> **Records provided**

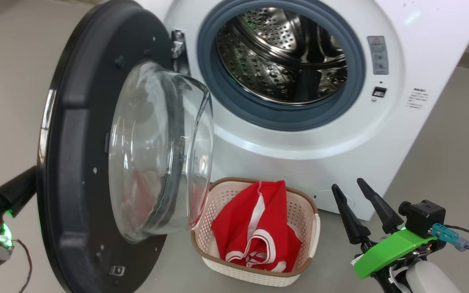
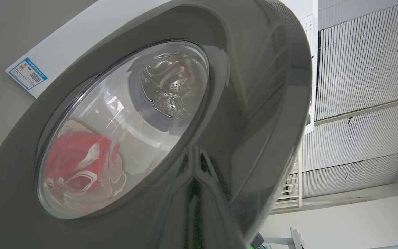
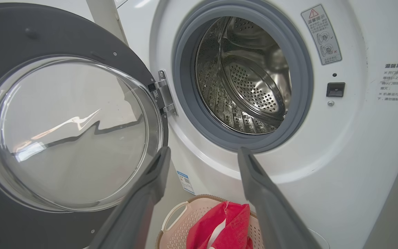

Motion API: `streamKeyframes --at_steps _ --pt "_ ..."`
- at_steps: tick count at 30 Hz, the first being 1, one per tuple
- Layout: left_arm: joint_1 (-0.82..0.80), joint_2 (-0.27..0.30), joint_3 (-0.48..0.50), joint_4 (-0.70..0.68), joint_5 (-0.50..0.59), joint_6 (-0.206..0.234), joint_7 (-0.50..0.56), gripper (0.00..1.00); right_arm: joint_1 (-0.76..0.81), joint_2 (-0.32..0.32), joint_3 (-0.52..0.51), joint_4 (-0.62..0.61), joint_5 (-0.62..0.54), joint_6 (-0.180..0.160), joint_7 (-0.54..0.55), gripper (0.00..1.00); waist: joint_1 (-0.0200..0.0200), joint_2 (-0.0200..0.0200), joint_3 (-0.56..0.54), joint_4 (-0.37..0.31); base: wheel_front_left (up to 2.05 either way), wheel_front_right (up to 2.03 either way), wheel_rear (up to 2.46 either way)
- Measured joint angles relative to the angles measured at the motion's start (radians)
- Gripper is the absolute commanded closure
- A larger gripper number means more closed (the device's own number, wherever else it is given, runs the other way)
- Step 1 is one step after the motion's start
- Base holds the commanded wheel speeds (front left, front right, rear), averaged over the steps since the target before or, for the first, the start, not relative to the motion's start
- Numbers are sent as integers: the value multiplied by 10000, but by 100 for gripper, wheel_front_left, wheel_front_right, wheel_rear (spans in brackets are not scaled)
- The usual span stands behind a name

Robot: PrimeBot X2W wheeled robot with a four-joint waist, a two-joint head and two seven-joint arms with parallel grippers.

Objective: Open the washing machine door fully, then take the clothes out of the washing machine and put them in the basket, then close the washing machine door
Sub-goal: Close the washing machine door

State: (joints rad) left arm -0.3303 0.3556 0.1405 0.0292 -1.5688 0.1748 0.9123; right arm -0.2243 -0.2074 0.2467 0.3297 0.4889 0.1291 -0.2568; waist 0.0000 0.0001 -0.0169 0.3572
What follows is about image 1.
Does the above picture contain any white front-load washing machine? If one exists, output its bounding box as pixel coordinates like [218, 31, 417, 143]
[137, 0, 469, 222]

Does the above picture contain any metal door hinge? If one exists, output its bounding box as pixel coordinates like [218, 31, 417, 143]
[171, 29, 190, 76]

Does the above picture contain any black glass washing machine door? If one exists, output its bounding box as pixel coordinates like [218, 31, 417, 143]
[36, 0, 215, 293]

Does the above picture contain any grey warning label sticker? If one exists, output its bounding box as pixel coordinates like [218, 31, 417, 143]
[367, 36, 390, 76]

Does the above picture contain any right teal plug black cable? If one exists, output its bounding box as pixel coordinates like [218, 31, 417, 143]
[431, 223, 469, 256]

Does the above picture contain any round white filter cover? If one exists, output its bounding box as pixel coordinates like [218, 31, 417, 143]
[314, 189, 355, 213]

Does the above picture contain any red and white garment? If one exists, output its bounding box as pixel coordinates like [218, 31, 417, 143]
[211, 180, 302, 273]

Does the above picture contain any teal plug black cable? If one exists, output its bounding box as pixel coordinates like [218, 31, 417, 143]
[13, 239, 33, 293]
[431, 223, 469, 256]

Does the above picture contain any grey rubber door seal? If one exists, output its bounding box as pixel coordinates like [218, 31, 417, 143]
[197, 0, 366, 131]

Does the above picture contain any perforated steel drum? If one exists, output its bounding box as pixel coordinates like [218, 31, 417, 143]
[216, 7, 348, 105]

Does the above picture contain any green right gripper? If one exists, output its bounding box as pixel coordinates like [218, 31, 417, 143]
[331, 178, 436, 280]

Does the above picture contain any left teal plug black cable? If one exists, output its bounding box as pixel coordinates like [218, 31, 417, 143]
[13, 239, 33, 293]

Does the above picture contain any cream perforated basket brown rim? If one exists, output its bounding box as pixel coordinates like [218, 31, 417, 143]
[191, 177, 321, 287]

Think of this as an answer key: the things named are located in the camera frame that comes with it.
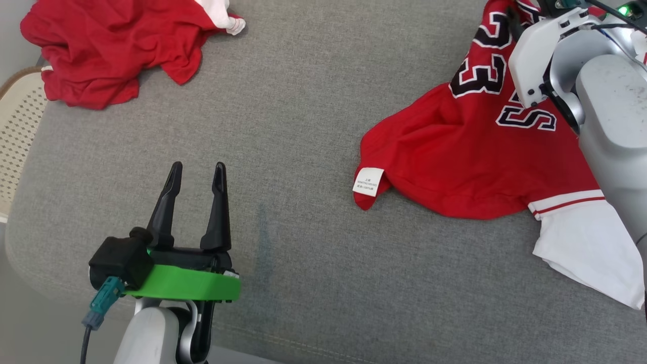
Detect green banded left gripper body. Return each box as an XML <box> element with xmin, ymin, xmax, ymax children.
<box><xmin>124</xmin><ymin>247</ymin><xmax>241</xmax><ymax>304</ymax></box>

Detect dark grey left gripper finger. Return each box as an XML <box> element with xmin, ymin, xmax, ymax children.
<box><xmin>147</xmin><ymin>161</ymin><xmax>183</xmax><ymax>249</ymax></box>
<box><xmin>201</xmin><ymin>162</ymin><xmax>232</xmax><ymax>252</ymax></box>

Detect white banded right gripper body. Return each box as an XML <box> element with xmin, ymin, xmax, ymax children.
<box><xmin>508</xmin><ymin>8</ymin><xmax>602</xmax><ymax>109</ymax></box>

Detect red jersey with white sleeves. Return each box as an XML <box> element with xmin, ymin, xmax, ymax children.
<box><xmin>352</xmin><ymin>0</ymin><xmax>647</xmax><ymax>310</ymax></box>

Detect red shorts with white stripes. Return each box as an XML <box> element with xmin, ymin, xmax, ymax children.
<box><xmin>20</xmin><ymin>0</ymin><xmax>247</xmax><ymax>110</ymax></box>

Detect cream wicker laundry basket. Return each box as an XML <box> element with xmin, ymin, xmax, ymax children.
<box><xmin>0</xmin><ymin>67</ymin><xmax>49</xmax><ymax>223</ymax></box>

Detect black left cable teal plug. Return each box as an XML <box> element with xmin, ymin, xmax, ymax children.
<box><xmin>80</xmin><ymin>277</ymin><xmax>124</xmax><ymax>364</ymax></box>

> **Action item**
Write out only the lines that run from the line containing "Does the above picture contain any left" through the line containing "Think of this", both included, exactly as they appear above.

> **Solution for this problem**
Does the above picture contain any left teal plug black cable? If one exists, output its bounding box as pixel coordinates like [218, 31, 417, 143]
[13, 239, 33, 293]

Does the above picture contain any cream perforated basket brown rim? If one exists, output its bounding box as pixel coordinates like [218, 31, 417, 143]
[191, 177, 321, 287]

Think of this as an answer key: the things named are located in the camera frame that comes with it.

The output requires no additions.